Requirement >>
When a line below contains the word "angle", copy that line.

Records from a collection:

'''

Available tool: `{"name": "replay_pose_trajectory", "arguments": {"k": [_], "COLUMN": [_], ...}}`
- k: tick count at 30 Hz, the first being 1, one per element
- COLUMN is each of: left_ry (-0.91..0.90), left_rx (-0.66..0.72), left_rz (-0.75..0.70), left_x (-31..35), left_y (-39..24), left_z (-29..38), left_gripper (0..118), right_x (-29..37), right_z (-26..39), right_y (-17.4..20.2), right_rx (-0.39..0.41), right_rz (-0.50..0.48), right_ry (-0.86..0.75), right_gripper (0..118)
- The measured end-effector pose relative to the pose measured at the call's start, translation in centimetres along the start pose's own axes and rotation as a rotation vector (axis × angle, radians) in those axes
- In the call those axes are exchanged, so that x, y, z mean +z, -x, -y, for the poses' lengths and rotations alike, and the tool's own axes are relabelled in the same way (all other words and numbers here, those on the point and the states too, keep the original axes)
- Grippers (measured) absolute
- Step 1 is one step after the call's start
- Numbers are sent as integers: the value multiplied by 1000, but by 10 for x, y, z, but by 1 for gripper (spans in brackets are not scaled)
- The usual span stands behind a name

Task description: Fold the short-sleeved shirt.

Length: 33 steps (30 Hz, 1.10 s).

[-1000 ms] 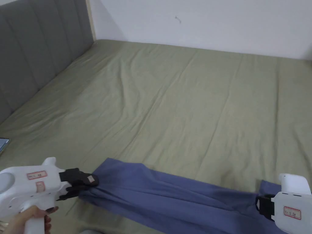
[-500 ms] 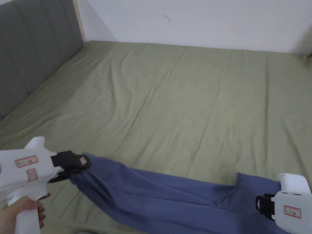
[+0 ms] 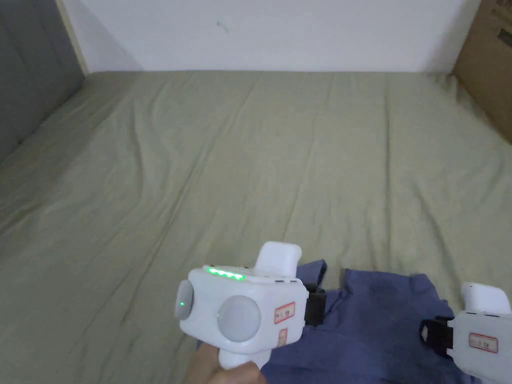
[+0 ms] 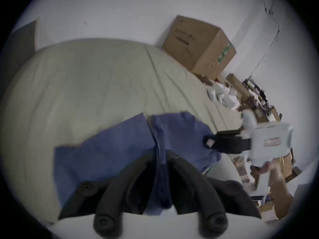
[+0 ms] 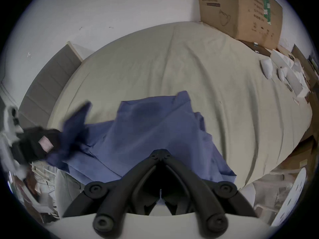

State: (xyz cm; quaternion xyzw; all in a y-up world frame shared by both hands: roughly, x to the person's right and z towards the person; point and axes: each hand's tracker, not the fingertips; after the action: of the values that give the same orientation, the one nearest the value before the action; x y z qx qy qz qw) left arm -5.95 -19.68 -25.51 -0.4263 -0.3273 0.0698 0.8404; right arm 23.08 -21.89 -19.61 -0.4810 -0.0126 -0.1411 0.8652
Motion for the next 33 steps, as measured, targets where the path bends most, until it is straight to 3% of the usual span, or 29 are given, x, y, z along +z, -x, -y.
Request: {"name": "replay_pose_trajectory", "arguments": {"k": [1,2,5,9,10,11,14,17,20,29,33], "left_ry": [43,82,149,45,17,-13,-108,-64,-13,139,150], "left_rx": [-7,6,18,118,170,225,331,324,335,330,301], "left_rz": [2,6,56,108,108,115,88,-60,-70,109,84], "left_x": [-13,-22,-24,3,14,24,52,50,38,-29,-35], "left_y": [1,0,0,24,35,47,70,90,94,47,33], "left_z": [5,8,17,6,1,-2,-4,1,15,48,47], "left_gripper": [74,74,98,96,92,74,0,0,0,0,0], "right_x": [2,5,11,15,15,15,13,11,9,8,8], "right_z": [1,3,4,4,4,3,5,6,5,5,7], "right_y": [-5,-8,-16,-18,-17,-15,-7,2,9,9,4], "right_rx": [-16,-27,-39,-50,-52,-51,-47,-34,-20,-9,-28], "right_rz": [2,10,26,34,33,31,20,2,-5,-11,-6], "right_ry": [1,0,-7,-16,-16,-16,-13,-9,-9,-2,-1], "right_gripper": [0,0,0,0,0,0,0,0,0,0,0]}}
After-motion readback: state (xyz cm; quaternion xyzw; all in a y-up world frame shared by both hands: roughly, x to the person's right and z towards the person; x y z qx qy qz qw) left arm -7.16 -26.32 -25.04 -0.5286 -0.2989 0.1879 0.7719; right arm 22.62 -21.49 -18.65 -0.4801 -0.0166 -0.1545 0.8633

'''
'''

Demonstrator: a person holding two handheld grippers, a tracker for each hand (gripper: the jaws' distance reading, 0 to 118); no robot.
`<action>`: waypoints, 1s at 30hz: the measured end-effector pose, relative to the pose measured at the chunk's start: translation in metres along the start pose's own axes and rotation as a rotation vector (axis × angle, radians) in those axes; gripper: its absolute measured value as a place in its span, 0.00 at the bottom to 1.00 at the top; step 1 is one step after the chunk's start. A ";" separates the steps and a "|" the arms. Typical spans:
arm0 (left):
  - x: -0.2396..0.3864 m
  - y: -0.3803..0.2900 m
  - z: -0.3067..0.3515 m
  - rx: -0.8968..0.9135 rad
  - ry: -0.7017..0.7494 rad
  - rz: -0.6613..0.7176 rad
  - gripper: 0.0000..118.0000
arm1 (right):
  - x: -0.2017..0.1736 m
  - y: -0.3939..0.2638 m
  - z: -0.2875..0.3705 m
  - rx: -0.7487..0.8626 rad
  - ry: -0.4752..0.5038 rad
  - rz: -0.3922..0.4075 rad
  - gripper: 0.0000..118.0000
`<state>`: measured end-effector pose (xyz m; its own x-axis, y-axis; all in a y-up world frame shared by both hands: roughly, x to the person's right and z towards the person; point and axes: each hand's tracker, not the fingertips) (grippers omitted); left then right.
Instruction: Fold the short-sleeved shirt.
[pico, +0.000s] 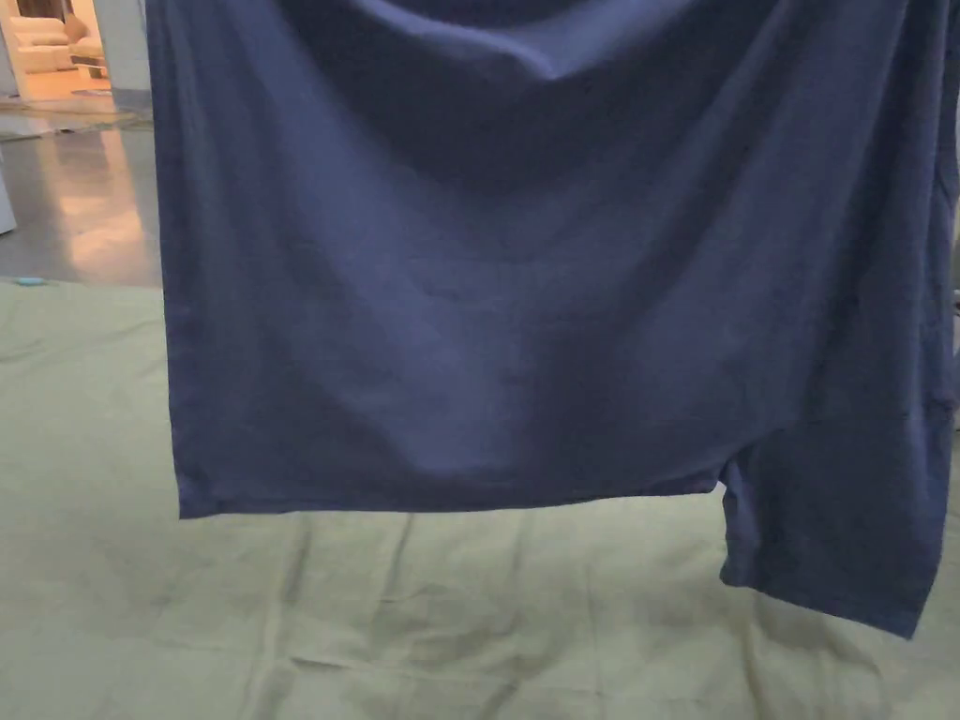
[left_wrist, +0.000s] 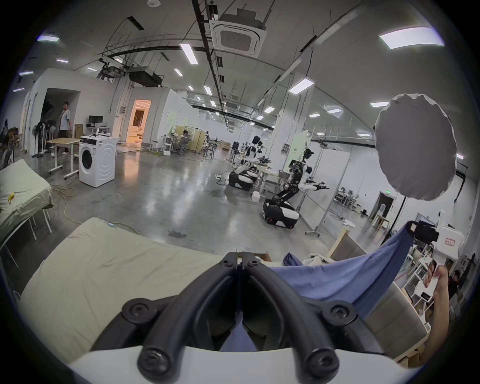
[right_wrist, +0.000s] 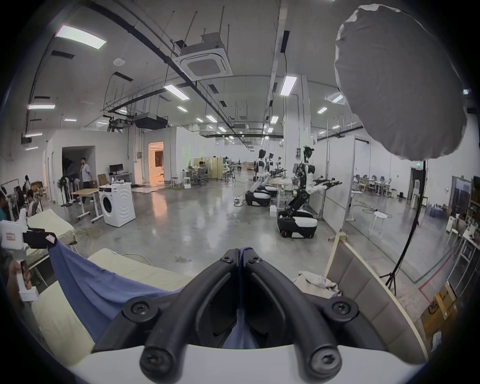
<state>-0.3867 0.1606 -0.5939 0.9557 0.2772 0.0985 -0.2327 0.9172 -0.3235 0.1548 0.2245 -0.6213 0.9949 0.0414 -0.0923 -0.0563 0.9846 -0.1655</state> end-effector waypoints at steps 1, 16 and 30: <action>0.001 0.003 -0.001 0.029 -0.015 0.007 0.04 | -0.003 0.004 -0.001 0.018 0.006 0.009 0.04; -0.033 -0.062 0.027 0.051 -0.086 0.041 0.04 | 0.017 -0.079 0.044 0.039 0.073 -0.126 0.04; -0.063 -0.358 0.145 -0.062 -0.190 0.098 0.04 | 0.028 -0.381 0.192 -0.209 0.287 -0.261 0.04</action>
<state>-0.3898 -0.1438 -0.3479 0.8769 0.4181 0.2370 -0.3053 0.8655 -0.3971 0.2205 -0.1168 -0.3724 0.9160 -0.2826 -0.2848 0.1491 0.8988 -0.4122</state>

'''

Output for this task >>
- The measured end-effector pose relative to the pose measured at the call's start, translation in centimetres along the start pose's own axes and rotation as a rotation vector (axis × angle, radians) in those axes
`<action>`: waypoints, 1s at 30hz: the measured end-effector pose, relative to the pose measured at the chunk's start: translation in metres along the start pose's own axes and rotation as a rotation vector (axis × angle, radians) in those axes; gripper: its absolute measured value as a place in its span, 0.00 at the bottom to 1.00 at the top; step 1 is one step after the chunk's start. A ";" separates the steps and a "|" the arms. Typical spans:

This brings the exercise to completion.